Required action:
Reproduce exactly, from the data that follows, the line with "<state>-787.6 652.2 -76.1", the line with "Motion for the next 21", and every line that lies between them.

(Excerpts from a dataset)
-------

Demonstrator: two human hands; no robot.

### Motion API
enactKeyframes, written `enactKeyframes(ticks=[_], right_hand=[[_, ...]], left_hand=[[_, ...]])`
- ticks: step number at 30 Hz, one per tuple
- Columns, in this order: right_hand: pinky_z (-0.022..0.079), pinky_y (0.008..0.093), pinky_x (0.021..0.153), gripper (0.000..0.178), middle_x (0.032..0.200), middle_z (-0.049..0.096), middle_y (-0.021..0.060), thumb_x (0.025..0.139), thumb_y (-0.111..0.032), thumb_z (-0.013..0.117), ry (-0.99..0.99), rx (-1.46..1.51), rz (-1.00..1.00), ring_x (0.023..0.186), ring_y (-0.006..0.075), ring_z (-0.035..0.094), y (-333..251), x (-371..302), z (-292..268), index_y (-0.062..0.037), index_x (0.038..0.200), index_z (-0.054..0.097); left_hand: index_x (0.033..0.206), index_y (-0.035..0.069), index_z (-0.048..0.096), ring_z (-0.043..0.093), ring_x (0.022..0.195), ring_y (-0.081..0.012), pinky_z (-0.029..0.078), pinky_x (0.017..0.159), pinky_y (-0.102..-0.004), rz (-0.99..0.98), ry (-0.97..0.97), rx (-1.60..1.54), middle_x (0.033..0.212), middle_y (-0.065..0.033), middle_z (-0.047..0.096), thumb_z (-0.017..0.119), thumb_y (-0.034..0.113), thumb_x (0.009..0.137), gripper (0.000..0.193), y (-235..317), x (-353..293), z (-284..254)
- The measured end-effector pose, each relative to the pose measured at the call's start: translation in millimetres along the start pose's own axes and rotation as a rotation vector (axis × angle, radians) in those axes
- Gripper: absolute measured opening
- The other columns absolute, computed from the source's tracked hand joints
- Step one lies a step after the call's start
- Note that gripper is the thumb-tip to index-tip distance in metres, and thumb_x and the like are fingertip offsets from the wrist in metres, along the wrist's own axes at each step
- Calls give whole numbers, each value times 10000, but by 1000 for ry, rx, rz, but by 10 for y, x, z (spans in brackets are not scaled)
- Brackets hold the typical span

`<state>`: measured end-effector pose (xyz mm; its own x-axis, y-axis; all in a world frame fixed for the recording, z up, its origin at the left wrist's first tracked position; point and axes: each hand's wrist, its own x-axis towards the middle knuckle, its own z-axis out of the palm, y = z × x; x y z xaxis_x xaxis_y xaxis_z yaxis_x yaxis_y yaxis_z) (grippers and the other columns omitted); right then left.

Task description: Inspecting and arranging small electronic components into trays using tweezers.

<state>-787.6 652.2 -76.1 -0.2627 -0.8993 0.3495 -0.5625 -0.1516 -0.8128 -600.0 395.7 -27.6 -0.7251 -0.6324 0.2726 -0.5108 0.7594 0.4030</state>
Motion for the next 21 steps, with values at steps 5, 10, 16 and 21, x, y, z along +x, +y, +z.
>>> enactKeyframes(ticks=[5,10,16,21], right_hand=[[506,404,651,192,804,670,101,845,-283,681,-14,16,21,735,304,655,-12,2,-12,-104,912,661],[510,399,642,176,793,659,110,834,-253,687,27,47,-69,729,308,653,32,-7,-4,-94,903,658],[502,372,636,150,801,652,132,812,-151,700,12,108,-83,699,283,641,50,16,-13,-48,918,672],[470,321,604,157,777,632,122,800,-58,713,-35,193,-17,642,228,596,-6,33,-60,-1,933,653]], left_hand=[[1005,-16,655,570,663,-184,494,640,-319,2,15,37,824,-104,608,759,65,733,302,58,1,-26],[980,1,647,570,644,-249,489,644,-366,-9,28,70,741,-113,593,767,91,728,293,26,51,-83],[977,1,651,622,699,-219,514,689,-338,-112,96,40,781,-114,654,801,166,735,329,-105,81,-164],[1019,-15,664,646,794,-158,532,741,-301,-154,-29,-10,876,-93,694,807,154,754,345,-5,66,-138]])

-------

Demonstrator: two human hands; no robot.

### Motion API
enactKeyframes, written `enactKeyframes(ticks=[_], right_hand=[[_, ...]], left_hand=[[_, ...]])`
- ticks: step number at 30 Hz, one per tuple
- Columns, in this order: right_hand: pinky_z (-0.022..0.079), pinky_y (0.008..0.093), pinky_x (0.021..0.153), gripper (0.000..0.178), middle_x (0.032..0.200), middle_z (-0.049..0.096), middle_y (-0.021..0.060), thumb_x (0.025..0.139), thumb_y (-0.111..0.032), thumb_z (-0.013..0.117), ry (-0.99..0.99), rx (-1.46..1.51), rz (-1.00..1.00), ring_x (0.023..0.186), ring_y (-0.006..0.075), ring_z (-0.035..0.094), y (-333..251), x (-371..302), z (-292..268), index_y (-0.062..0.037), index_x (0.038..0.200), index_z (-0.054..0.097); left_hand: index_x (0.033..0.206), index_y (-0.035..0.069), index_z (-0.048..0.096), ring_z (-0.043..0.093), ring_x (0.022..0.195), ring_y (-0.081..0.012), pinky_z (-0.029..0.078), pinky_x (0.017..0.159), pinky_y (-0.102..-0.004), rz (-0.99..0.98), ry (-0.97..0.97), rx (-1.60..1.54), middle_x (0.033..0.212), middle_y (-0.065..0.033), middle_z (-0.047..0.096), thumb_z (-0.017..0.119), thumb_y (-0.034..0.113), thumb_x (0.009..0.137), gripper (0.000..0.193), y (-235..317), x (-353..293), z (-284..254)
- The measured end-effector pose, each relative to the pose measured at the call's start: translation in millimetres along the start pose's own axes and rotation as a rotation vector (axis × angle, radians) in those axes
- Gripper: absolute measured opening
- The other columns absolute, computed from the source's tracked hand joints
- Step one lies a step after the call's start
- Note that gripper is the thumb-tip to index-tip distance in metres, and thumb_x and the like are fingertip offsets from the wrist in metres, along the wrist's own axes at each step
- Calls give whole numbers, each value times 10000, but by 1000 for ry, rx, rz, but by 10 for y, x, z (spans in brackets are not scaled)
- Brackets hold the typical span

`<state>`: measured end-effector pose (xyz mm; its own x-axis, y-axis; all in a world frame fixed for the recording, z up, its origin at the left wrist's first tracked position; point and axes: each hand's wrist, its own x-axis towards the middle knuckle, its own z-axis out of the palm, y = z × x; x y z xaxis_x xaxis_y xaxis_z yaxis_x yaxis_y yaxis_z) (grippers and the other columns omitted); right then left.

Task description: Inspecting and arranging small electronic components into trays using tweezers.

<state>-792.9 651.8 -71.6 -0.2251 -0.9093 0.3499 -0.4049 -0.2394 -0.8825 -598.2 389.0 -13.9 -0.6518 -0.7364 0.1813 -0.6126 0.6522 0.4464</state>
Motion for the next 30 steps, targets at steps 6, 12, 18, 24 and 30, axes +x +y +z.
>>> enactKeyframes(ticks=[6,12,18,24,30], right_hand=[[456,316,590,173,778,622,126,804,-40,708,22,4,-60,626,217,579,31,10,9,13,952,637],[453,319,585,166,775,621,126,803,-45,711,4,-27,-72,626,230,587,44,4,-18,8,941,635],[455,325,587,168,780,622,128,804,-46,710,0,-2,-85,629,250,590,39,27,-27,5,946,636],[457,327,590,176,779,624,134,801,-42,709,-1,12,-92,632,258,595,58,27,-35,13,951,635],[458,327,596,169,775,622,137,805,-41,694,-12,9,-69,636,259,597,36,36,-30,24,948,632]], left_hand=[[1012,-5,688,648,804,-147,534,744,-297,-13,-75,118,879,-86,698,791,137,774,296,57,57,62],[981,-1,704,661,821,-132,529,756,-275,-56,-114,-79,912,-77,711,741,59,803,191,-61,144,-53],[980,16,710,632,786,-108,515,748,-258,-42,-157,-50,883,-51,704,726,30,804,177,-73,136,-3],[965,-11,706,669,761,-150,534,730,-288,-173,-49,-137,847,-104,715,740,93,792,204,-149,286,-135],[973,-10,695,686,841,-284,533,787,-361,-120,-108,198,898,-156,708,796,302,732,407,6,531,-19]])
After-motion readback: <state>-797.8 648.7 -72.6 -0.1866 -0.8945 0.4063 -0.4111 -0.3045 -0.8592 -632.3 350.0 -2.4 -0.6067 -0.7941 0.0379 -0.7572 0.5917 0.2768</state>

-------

Result:
<state>-787.6 652.2 -76.1 -0.2627 -0.8993 0.3495 -0.5625 -0.1516 -0.8128 -600.0 395.7 -27.6 -0.7251 -0.6324 0.2726 -0.5108 0.7594 0.4030</state>
Motion for the next 21 steps, with values at steps 5, 10, 16 and 21, x, y, z along +x, +y, +z.

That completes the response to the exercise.